I do not want to get married. At least, not to Heather. Ah, that girl is Satan Reincarnate! Crazy American blonde girls just do not do it for me. No, not at all. But it seems I don't have a choice in the matter. In less than a week (hell, it must have been less than a couple days!) my manipulative 'father' arranged for me to get hitched.
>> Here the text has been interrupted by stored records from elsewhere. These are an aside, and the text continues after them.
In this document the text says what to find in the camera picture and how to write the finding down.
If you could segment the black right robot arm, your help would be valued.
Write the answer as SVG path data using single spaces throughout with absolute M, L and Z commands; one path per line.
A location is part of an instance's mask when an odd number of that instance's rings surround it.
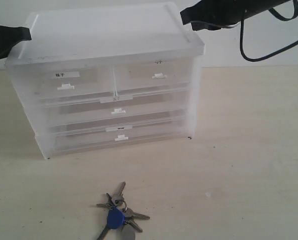
M 293 16 L 284 17 L 275 10 L 285 0 L 201 0 L 180 12 L 183 25 L 191 24 L 193 31 L 231 29 L 242 20 L 269 11 L 280 21 L 298 17 L 298 1 L 293 1 Z

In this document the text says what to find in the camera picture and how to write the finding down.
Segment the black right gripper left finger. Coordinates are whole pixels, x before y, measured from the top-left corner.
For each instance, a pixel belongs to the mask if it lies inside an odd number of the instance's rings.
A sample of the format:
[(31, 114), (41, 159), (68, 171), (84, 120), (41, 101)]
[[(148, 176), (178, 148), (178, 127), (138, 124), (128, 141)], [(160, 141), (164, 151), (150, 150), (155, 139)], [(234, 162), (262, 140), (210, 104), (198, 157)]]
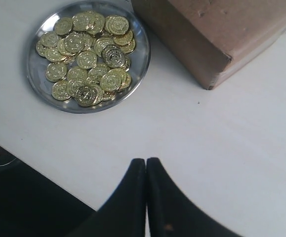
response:
[(135, 158), (109, 199), (69, 237), (143, 237), (146, 223), (146, 165)]

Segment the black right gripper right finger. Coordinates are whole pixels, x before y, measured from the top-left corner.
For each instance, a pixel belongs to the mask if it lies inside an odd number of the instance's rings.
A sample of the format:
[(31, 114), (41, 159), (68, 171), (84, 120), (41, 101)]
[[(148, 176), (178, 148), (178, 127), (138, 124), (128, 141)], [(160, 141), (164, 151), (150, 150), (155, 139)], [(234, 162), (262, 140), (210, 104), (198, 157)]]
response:
[(152, 237), (238, 237), (193, 204), (158, 158), (146, 163), (147, 209)]
He wants me to get married!

Wedded!

Walk down the aisle!

Tie the knot!

Say "I do!"

Do you get the point?!

I think I'm going to have some sort of spastic attack, or possibly spontaneously combust. Yes, I can feel it already. I'm hyperventilating. Oh no. There has _got_ to be a way out of this! There's got to be something I can do. Something to…to…to…

…Pretty white light…

Ouch! _Painful_ white light!

Heather POV

"Satoshy baby!!! Where'd you go?"

I walked into my future husband's dressing room, wondering where he might have gone. I wasn't paying much attention though. I was just thinking about how much fun this was going to be! I was getting married! Soon I'd be Heather Hiwatari! Isn't that just the most awesome name?!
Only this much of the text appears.